Our Commitment and
Approach to Safety
We created Ready, Set, Food! for our children, and that’s why we always have and always will take the safety of our product so seriously. As parents and physicians, we understand first hand that deciding what and how to feed your child takes a lot of time, thought, and research. That’s why we’ve made safety the highest priority in every aspect of our business: from formulation to production, education to purchase, and the start of Stage 1 to the completion of Stage 2.
These are our safety principles, demonstrating how we’re committed to making early allergen introduction with Ready, Set, Food! as safe as possible for your baby:
Backed by Science
Our evidence-based dosing uses the exact protein amounts studied in the landmark clinical trials on early and sustained allergen exposure, none of which documented any severe allergic reactions.
Quality In Manufacturing
Ready, Set, Food! goes through vigorous product testing to comply with the most stringent manufacturing practices, and both our production and testing are conducted in FDA-compliant facilities. In addition, each daily maintenance packet of Ready, Set, Food! contains the highest quality peanut, egg, and milk powders. Foil-lined packets and our unique production process minimizes any risk of cross-contamination.
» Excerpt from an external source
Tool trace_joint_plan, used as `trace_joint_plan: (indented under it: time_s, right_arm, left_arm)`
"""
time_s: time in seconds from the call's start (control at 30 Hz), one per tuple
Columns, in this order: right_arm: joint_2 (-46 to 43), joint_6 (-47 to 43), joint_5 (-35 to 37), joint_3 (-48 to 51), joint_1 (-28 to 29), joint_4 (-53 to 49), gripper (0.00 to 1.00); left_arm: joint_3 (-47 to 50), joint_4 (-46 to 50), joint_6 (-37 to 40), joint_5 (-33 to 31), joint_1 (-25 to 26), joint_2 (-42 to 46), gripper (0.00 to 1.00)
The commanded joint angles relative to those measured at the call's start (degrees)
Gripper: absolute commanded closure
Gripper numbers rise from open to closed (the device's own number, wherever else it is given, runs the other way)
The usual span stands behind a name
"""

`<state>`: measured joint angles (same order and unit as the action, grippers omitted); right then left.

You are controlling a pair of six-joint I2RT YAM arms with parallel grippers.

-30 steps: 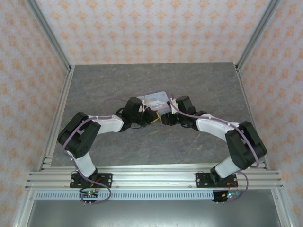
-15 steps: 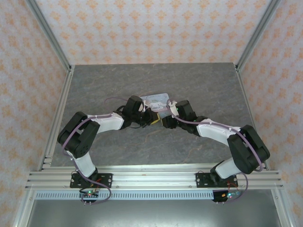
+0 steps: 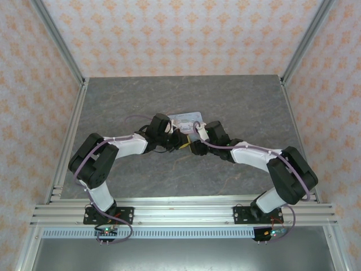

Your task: Unlock the padlock with the key

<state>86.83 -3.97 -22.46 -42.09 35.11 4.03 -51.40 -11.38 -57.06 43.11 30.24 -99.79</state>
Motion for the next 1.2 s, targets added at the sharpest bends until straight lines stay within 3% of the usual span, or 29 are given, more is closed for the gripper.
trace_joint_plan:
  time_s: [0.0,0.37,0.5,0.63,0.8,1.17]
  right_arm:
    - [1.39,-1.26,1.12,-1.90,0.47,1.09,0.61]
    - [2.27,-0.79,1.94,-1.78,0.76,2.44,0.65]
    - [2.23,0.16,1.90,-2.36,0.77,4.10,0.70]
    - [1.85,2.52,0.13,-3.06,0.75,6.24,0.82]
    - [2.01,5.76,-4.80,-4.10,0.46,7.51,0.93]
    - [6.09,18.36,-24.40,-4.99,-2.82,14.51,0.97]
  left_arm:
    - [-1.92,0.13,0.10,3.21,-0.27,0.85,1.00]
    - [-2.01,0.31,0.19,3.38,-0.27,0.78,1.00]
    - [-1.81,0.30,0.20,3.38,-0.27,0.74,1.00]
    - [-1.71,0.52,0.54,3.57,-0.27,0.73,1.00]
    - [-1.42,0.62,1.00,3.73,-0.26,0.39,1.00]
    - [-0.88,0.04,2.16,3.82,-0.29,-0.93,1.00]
There’s no secret or proprietary formulas here. Our three ingredients are only organic, non-GMO peanuts, egg, and milk -- nothing else. We’ll always tell you exactly how much of each allergen is in each packet, when new allergens are introduced, and never hide what goes into our product.
Start Early With Bottle Introduction
Our patent-pending bottle introduction method allows families to start at the earliest recommended age, as it is now proven that starting as early as 4 months is the safest time to introduce allergenic foods.
One Food At A Time
Our sequential approach allows families to introduce one allergen at a time over several days in our Stage 1 introduction, which follows medical recommendations from the AAP and CDC.
Guided, Gradual Exposure
Our stepwise system starts with an ultra-low dose of each allergen before slowly increasing to the maintenance amount used in the clinical studies. As a result, the initial allergen exposures are much gentler than what families typically feed their infants, equivalent to less than 1 teaspoon of yogurt or cow’s milk, 1/8th teaspoon of peanut butter, and 1/250th of a cooked egg.
Our Ongoing Commitment
We’ll always strive to empower our parents with continuing education, post-purchase guidance and the latest research to make the best, informed decisions for your family. We pride ourselves on being another trusted, available resource outside of your child’s pediatrician on things like the difference between an intolerance and allergy, what is or is not a reaction, what it could look like, and when it could happen.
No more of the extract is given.